Retiring Kerr: County will still have a strong voice
By Matthew Whittle
Published in News on January 4, 2008 2:14 PM
Although state Sen. John Kerr has said he is ready to retire for a multitude of reasons, most notably a desire to slow down and spend more time with his family, he has also said that the decision was made easier by the fact that he feels there are several qualified candidates ready to step in and take his place.
"Hopefully we'll have some good representation," he said. "We've had a history in this county of having strong representation in the House and Senate."
In fact, for 30 years, one of the Senate's leading members has been from Wayne County, beginning with Democrat Henson Barnes who, after one term in the House, served from 1977 until 1992, spending the last four of those years as Senate President Pro Tempore.
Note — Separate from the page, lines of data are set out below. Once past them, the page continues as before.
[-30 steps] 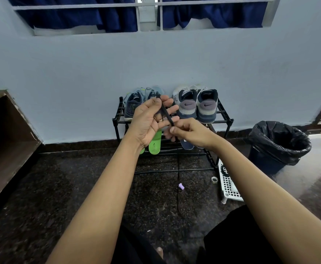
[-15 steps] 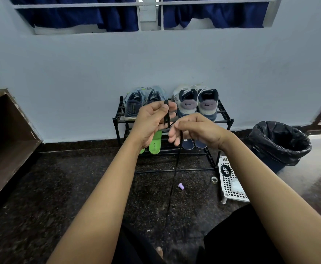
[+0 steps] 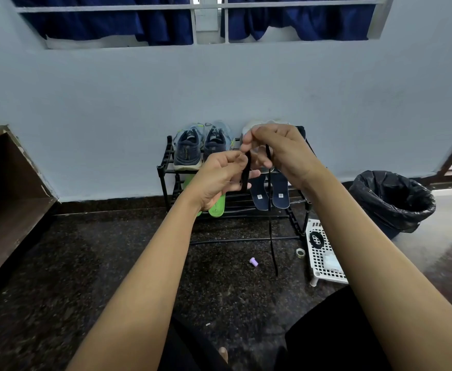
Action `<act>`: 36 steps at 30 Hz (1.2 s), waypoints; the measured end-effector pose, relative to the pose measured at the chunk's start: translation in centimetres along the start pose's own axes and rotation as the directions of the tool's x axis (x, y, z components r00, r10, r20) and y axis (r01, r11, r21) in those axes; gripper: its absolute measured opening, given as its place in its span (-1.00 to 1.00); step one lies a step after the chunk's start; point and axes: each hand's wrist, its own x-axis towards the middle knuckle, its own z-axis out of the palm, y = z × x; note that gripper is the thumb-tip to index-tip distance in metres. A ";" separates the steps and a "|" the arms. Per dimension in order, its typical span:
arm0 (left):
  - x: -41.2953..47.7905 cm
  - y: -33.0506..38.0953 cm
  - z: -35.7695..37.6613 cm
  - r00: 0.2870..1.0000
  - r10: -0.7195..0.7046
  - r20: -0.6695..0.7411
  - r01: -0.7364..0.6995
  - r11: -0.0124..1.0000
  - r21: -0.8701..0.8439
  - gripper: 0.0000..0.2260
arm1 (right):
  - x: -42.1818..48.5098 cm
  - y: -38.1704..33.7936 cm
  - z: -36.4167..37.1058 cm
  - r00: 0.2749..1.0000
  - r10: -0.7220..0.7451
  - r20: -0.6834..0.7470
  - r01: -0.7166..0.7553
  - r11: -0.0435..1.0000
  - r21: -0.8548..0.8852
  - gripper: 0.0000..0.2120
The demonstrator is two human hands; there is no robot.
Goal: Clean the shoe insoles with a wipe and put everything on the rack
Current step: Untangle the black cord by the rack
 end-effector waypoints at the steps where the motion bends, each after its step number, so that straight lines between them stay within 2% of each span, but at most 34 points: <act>1: 0.0 -0.1 -0.1 1.000 -0.010 -0.004 0.010 1.000 0.006 -0.81 | 0.3 0.0 -0.1 1.000 -0.009 -0.026 0.008 1.000 -0.024 -0.74; 5: -0.3 0.0 0.0 0.999 -0.046 0.024 0.045 0.998 0.041 -0.84 | 0.9 0.0 -0.2 0.992 -0.041 -0.117 0.036 0.999 -0.038 -0.78; 9: -0.4 0.1 -0.1 0.995 -0.069 0.074 0.068 0.998 0.015 -0.82 | 0.9 0.5 -0.4 0.986 0.002 -0.164 0.000 1.000 0.010 -0.82; 11: -0.5 0.2 -0.1 0.993 -0.072 0.091 0.075 0.997 -0.022 -0.83 | 0.8 1.0 -0.8 0.990 0.013 -0.140 -0.015 1.000 -0.013 -0.71; 14: -0.6 0.5 0.0 0.994 -0.066 0.092 0.074 0.993 -0.089 -0.83 | 0.4 1.9 -1.3 0.997 0.045 -0.058 -0.053 0.987 -0.149 -0.59; 19: -0.6 0.9 0.0 0.997 -0.038 0.073 0.049 0.987 -0.156 -0.83 | -0.5 3.7 -1.6 0.989 0.103 0.105 -0.074 0.966 -0.247 -0.65; 26: -0.6 0.9 -0.1 0.999 -0.023 0.033 0.030 0.978 -0.205 -0.83 | -0.9 4.8 -1.2 0.990 0.142 0.003 -0.138 0.964 -0.227 -0.69; 30: -0.5 1.0 -0.2 1.000 -0.011 0.008 0.013 0.974 -0.224 -0.82 | -1.2 4.7 -1.2 0.995 0.099 0.031 -0.090 0.969 -0.231 -0.69; 34: -0.3 0.9 -0.2 1.000 -0.011 -0.011 0.009 0.974 -0.226 -0.82 | -1.4 4.6 -1.0 0.990 0.113 0.083 -0.087 0.960 -0.268 -0.82; 36: -0.3 0.8 -0.1 1.000 -0.012 -0.017 0.008 0.974 -0.228 -0.82 | -1.6 4.3 -0.9 0.989 0.131 0.076 -0.104 0.952 -0.287 -0.78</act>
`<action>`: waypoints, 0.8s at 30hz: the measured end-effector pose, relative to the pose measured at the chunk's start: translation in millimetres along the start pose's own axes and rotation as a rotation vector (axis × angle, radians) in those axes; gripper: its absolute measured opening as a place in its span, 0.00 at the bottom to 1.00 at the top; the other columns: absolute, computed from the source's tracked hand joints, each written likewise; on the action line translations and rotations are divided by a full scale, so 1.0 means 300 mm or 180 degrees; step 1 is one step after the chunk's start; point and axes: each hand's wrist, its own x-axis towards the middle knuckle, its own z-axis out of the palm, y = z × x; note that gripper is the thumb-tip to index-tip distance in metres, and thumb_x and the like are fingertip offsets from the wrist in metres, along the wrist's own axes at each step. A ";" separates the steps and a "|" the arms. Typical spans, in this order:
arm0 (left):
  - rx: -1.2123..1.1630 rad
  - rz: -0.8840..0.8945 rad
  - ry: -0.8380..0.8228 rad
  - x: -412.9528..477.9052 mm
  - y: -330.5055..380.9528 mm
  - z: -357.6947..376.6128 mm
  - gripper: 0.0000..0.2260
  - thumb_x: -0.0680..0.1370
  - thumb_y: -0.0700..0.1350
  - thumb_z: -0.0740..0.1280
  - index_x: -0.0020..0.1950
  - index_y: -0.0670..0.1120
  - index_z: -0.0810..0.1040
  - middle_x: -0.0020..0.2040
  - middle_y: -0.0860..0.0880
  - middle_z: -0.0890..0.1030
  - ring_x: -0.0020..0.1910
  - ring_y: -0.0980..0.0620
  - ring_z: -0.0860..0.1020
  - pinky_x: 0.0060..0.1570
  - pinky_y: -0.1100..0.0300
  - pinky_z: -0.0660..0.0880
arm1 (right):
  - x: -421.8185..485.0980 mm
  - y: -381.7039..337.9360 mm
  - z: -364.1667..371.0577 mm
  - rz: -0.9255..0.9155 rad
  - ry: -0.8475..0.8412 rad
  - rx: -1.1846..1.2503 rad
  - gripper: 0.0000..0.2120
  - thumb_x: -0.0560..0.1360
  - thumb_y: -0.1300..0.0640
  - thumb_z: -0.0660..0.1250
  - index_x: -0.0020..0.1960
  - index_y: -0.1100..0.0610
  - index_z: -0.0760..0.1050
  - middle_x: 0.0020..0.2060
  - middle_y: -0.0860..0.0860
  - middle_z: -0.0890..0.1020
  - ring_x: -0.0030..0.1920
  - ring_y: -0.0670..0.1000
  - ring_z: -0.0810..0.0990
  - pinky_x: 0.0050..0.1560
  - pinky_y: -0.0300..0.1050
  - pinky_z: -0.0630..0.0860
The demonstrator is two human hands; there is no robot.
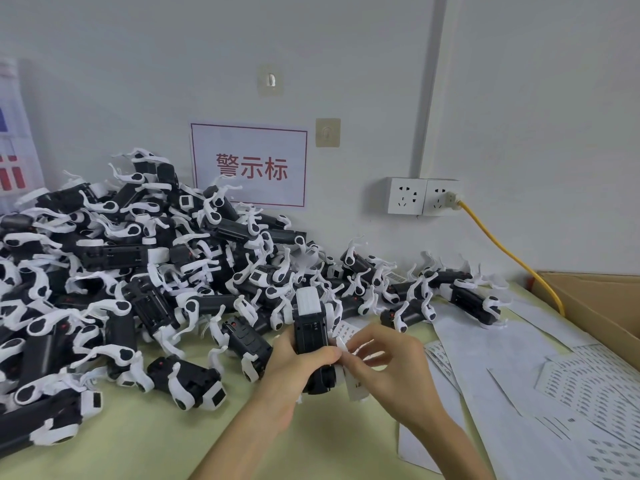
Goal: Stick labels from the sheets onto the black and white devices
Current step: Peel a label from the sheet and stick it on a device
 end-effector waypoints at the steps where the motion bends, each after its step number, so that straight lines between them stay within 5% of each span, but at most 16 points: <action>1: 0.0010 0.0001 0.0011 -0.001 0.000 0.002 0.20 0.59 0.43 0.76 0.50 0.47 0.80 0.36 0.50 0.85 0.35 0.51 0.85 0.32 0.60 0.79 | 0.000 -0.002 -0.004 0.0071 -0.0026 0.0047 0.04 0.70 0.51 0.76 0.40 0.46 0.82 0.37 0.42 0.85 0.40 0.45 0.85 0.39 0.38 0.80; 7: 0.0085 0.0035 0.0011 -0.001 -0.004 0.004 0.19 0.62 0.42 0.77 0.51 0.46 0.80 0.33 0.55 0.84 0.33 0.57 0.83 0.32 0.63 0.78 | 0.008 0.001 -0.016 0.0375 -0.0228 0.0254 0.11 0.74 0.63 0.75 0.38 0.48 0.84 0.37 0.47 0.86 0.37 0.47 0.84 0.37 0.34 0.73; 10: 0.0077 0.0027 0.0012 0.001 -0.007 0.001 0.14 0.69 0.36 0.78 0.50 0.47 0.80 0.33 0.56 0.84 0.33 0.58 0.82 0.32 0.63 0.79 | 0.012 0.000 -0.022 0.0385 -0.0262 0.0364 0.10 0.75 0.64 0.73 0.39 0.50 0.84 0.38 0.48 0.86 0.38 0.50 0.85 0.39 0.40 0.78; 13: 0.0062 0.0069 0.0038 0.001 -0.002 0.000 0.14 0.62 0.42 0.77 0.46 0.48 0.82 0.34 0.53 0.84 0.33 0.54 0.83 0.33 0.61 0.80 | 0.020 0.004 -0.024 0.0424 -0.0147 0.0440 0.11 0.75 0.65 0.73 0.39 0.50 0.84 0.38 0.49 0.86 0.39 0.51 0.87 0.41 0.43 0.81; 17: -0.0103 0.0327 0.0112 0.006 0.019 -0.018 0.12 0.66 0.39 0.78 0.47 0.42 0.81 0.39 0.45 0.85 0.38 0.48 0.85 0.35 0.57 0.80 | 0.030 0.026 -0.028 0.0467 0.0192 0.0497 0.13 0.76 0.67 0.71 0.39 0.52 0.83 0.36 0.50 0.85 0.37 0.51 0.87 0.42 0.48 0.82; 21: -0.0482 0.0739 0.0260 0.010 0.061 -0.071 0.09 0.66 0.41 0.81 0.42 0.50 0.85 0.43 0.44 0.86 0.44 0.46 0.86 0.41 0.56 0.82 | 0.037 0.039 -0.034 0.0430 0.0358 0.0484 0.11 0.76 0.67 0.71 0.42 0.54 0.83 0.36 0.50 0.86 0.37 0.51 0.86 0.43 0.53 0.83; 24: -0.0342 0.0926 -0.0255 -0.003 0.097 -0.110 0.06 0.69 0.44 0.76 0.45 0.51 0.87 0.53 0.44 0.87 0.43 0.48 0.85 0.43 0.59 0.81 | 0.033 0.036 -0.024 0.0448 0.0233 0.0391 0.11 0.78 0.66 0.70 0.42 0.52 0.81 0.36 0.50 0.86 0.35 0.51 0.86 0.41 0.52 0.83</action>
It was in his footsteps that Kerr, a Democrat, followed when he was elected to the Senate in 1992 after three terms in the House. Currently he is considered one of the most influential state senators, serving as co-chairman of the powerful Senate Finance Committee and as a member of the highly regarded Senate Appropriations/Base Budget Committee.
"Wayne County's had a long run now," Kerr said. "I think we've been lucky to have people who have worked for their constituents."
But, he continued, that doesn't necessarily mean somebody from outside Wayne County can't do a good job.
Senate District 5 is comprised of all of Greene, part of Wayne and part of Pitt counties.
So far, of the candidates who have declared their intention to run, two are from Wayne, one is from Greene and three are from Pitt.
They are, former Wayne Community College President Dr. Ed Wilson of Goldsboro, state Board of Education member Kathy Taft of Greenville, former state Rep. Charles Johnson of Greenville, former state Sen. Tony Moore of Winterville, and Snow Hill Mayor Don Davis. All are Democrats.
The only Republican who has announced is state Rep. Louis Pate of Mount Olive.
"I don't think geography is very important. There are some legislators who don't even go to parts of their districts and then there are some who do," Kerr said. "I think it's who really wants to help people and who really has the ability to go to work. It's easy to sit up there, but only a few make a difference. It all depends on the person.
"You've got to have people who can get along with people, people who can establish trust and people you can depend on."
And, he continued, in today's General Assembly, those qualities are more important than ever, especially for somebody coming in with little to no legislative experience.
"The legislature has changed a lot in the last 20 years," he said. "When I first went to the House, it was something you had to work your way up through. It was something of a hierarchy.
"I think today, the legislature is more open, and I think that a person who is willing to work and become an expert on some items ... I think the opportunities are there."
But, he continued, if his successor isn't a representative for the entire district, then his or her willingness to work won't matter.
"If you're not responsive to your people, you're not going to be re-elected, and I think they know who's responsive to their requests and who's not," he said.
He explained that since redistricting in 2004, he has not just tried to be an advocate for Wayne County, but also for issues in Greene and Pitt counties, particularly East Carolina University in Greenville.
But, he continued, he hasn't done it by himself. He's had help from the other legislators in the district, as well as from constituents.
"You've got to work together and try to divide up the issues. Everybody can't do everything on every issue. Nobody can spread his or herself too broadly. Just pick an issue," he said.
And, he added, be sure listen to the people.
"Every good idea I've ever had is not mine. It came from a constituent," he said. "This is a great district.
"The constituents have become more involved in recent years. I think you have more input from a broader spectrum and I think people are more interested in local government and state government than they used to be."
Fortunately, Kerr continued, he has confidence in the candidates who have announced their intentions so far.
"I'd say we're in good hands," he said. "Things are going to be fine."
He does, however, seem to be backing Wilson's campaign.
"I certainly think Wayne County has some special issues and I think Wayne County needs representation. I'm certainly supporting somebody from Wayne County. I think Wayne County has a strong candidate. But I don't want to get into any kind of fight about that now," he said. "We've got some good people who want to run."
But whoever eventually wins should plan on John Kerr still being involved.
"I'll be around. I'll have an opinion. And I'll be working with people to see what we can do, including the new senator," he said.